Round two: I got a ride to the counselor, feeling airy and blithe and indifferent to everything.  The counselor asked questions, and wouldn’t you know, I’m an easy target for straightforwardness when I get loopy.  I was candid and maybe a little frank, or maybe not.  It’s a little blurry.  I didn’t really care because I couldn’t be touched.  I was far removed from the earth, in a celestial realm called who-the-fuck-cares. 

Round three: I guess I could be touched.  Moments passed; my counselor was out of the room, then back with another counselor…both really sweet, genuine guys…and I nodded and agreed with everything they said.  I wasn’t just agreeing to be agreeable…I really saw things the same way.  At least, I think I did.  I had a hard time keeping my train of thought.  I watched their lips move to assist my brain in processing words and deciphering sentences.  Wait…did the second one just say he called the authorities?  Hmm.  Yep, my counselor’s expression seemed to verify what I had heard.  They were speaking quite clearly, but whether due to chemicals or shock (my guess is chemicals), it just wasn’t registering…I would have to go with them when they came?  Like now??  Surely they would give me an hour or two, maybe let me run home to take a shower and down a few beers and grab a six-pack for the journey.  I mean, that’s logical.

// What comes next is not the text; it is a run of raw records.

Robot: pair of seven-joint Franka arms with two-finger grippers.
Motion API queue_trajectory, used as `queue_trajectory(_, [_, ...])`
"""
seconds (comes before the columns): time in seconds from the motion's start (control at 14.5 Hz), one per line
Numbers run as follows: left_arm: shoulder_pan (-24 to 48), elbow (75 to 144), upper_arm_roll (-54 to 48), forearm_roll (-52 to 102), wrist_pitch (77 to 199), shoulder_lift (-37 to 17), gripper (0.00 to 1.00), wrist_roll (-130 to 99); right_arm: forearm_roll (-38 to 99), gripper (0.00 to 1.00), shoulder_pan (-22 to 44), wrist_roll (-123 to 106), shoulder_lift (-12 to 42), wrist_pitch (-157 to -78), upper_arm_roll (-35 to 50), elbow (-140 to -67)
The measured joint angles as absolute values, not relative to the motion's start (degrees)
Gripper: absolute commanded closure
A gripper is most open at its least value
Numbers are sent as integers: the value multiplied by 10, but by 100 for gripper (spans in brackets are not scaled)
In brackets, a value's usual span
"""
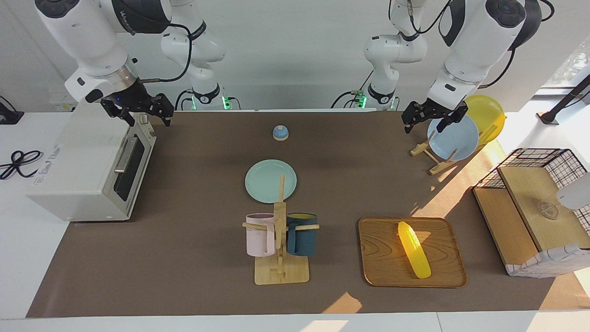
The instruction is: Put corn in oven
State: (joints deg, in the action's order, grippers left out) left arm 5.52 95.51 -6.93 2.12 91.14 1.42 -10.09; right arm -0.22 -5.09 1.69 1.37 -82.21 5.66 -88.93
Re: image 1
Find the white checked cloth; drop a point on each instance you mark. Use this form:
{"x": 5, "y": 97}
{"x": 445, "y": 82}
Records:
{"x": 544, "y": 263}

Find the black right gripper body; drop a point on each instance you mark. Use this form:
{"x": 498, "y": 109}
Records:
{"x": 133, "y": 99}

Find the yellow plate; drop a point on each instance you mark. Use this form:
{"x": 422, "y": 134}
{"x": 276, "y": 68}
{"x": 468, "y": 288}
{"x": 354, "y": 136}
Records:
{"x": 488, "y": 115}

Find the black angled stand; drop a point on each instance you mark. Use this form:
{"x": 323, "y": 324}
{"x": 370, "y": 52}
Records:
{"x": 564, "y": 99}

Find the pink mug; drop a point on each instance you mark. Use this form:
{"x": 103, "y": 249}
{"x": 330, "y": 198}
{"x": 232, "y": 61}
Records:
{"x": 259, "y": 237}

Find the mint green plate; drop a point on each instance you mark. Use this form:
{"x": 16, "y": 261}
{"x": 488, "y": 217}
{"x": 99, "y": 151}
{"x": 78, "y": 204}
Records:
{"x": 265, "y": 182}

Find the black clamp base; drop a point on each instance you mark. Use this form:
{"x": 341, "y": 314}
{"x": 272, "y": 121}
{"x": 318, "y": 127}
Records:
{"x": 9, "y": 116}

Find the white toaster oven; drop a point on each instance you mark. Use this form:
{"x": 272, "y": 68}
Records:
{"x": 73, "y": 170}

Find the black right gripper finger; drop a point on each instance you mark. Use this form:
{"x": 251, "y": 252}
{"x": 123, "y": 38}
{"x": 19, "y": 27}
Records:
{"x": 164, "y": 108}
{"x": 115, "y": 108}

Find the small clear glass object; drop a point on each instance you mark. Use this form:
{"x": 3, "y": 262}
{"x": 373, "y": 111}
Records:
{"x": 548, "y": 210}

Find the yellow corn cob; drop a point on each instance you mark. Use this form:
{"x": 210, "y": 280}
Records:
{"x": 413, "y": 249}

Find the square wooden tray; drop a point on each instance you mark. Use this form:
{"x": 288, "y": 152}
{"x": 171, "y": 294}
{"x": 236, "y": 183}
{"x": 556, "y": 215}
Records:
{"x": 392, "y": 263}

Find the wooden mug rack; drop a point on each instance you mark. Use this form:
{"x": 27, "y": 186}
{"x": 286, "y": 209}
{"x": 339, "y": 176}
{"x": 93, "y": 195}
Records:
{"x": 281, "y": 274}

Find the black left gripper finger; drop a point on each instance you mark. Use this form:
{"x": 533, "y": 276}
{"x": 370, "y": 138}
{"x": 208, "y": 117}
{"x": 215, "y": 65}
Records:
{"x": 411, "y": 114}
{"x": 454, "y": 118}

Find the small blue call bell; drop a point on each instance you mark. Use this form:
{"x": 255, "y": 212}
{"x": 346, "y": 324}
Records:
{"x": 280, "y": 133}

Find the stepped wooden shelf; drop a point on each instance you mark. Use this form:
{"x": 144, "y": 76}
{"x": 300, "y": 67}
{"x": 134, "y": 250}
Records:
{"x": 507, "y": 221}

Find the blurred white rounded object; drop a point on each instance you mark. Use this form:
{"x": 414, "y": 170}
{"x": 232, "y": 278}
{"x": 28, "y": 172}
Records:
{"x": 576, "y": 191}

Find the wooden plate rack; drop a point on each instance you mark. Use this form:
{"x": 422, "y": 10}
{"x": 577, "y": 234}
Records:
{"x": 421, "y": 148}

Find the brown table mat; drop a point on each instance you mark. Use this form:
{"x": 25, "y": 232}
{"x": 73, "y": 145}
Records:
{"x": 184, "y": 258}

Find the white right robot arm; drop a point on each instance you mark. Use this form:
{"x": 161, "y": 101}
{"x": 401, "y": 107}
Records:
{"x": 92, "y": 37}

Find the light blue plate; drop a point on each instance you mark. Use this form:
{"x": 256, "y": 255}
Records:
{"x": 454, "y": 140}

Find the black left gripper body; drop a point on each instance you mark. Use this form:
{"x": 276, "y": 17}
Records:
{"x": 433, "y": 109}

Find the white wall socket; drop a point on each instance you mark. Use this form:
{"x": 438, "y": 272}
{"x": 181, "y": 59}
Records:
{"x": 62, "y": 103}

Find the dark blue mug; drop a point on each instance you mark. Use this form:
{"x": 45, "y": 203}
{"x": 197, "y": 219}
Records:
{"x": 304, "y": 237}

The Man came to escort me to the ER.  One of them explained standard procedure: handcuffs go on before departing the building, unless he could talk his partner into waiting until after we were out of the building.  Luckily, his partner was more benevolent, and perhaps after sizing up my 100 lbs, she said no handcuffs today.  I even sweet-talked them into letting me have a cigarette (a vice I succumb to during times of withdrawal), and I could tell their decision to indulge me was a begruding one.  That gave me some satisfaction.  I was still traveling in style through who-the-fuck-cares land, and I was feeling tremendous indifference to the whole situation.  I was being called a danger to myself, and I couldn’t disagree, but my more pressing concern was how I would succeed in maintaining my buzz for 72 hours.  Impossible.  Come on, how could they be so unfair as to deny me such a sacrosanct entitlement?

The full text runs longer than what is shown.